Genome annotation#

Method#

Prokka, a pipeline for annotation of prokaryotic genomes was used to perform both structural and functional annotation. The output predicted protein sequence file was uploaded to EggNOGmapper, a web server based on fast orthology prediction, for additional functional annotation. I also played around with Maker2 on eukaryotes data from my classmate. The result was tricky so I decided not to use on my data.

Prokka#

Command:

prokka \
--outdir ~/genome_analysis/analyses/03_genome_annotation/01-prokka \
--prefix lfts \
--locustag LFTS \
--species ferriphilum \
--evalue 1e-9 \
--strain DSM14647 \
--gram negative \
--force \
~/genome_analysis/analyses/01_genome_assembly/01-lfts-pacbio/lfts.contigs.fasta

–prefix: filename output prefix
–locustag: locus tag prefix, to avoid randomly generated prefix
–evalue: similarity e-value cut-off
–gram: my sample is gram-negative bacteria
–force: force overwriting existing output folder

Results and discussion#

The number of predicted genes and CDS are similar to the numbers from the paper. However, around half of my prediction are hypothetical proteins. The authors also used Prokka for annotation. Their construction of a custom genus database of related genomes when using Prokka could be the reason to produce only 521 hypothetical proteins.

	Project	Paper
no. of genes	2628	2541
no. of CDS	2571	2486
no. of rRNA	6	6
no. of rRNA	48	48
no. of tmRNA	1	1

EggNOGmapper predicted 1800 functional genes on contig 1. Result can be viewed in this link: http://eggnogdb.embl.de/#/app/emapper?jobname=MM_cr4caK.

Annotation#

What types of features are detected by the software? Which ones are more reliable a priori?
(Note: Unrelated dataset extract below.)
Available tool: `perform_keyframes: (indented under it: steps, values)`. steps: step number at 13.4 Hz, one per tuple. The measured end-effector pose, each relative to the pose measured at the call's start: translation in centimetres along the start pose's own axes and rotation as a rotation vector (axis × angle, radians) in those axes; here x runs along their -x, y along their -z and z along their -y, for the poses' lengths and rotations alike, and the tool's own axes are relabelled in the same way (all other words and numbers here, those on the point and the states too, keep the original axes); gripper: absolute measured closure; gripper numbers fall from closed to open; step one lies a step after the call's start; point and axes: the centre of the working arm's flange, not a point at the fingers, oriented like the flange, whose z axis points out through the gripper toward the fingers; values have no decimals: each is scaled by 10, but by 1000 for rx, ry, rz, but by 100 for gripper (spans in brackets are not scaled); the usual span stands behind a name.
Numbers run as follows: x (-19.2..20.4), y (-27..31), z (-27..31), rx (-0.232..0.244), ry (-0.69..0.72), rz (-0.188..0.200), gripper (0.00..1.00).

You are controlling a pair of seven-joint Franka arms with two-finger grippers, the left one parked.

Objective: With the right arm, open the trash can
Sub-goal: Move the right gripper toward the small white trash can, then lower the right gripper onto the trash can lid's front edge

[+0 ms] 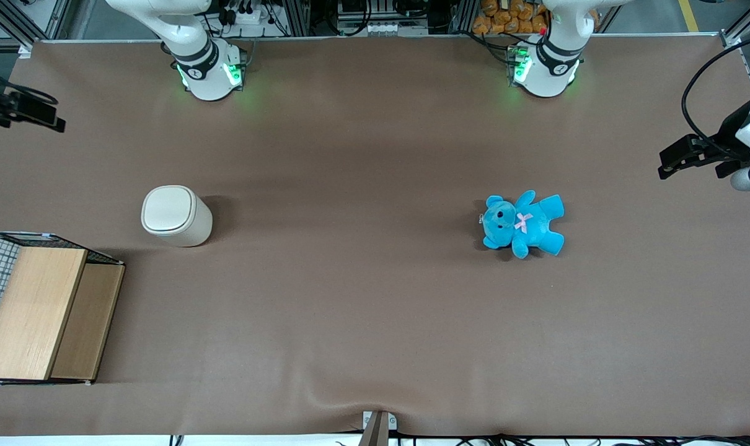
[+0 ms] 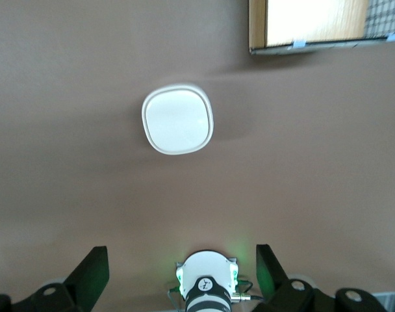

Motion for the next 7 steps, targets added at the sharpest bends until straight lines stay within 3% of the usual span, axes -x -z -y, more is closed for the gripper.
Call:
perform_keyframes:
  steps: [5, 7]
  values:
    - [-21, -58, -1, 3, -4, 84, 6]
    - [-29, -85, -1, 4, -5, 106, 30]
CDS (coding sequence), tRNA, rRNA, signal peptides, etc. If the input genome is eukaryote, exon, UTR could be detected. tRNA and rRNA are more reliable because of their high conservation across species and relative short sequences and simple structures.

How many features of each kind are detected in your contigs? Do you detect the same number of features than the authors? How do they differ?

See results and discussion.

Why is more difficult to do the functional annotation in eukaryotic genomes?

Genes in eukaryotic genomes contain exons and introns, and alternative splicing complicated further the annotation.

How many genes are annotated as ‘hypothetical protein’? Why is that so? How would you tackle that problem?

See results and discussion. Hypothetical protein can be further predicted by homology search and homology modeling to annotate the functions.

How can you evaluate the quality of the obtained functional annotation?

We can manually curate the results of annotation, by comparing to a related genome, comparing to other tools and using information from experiments.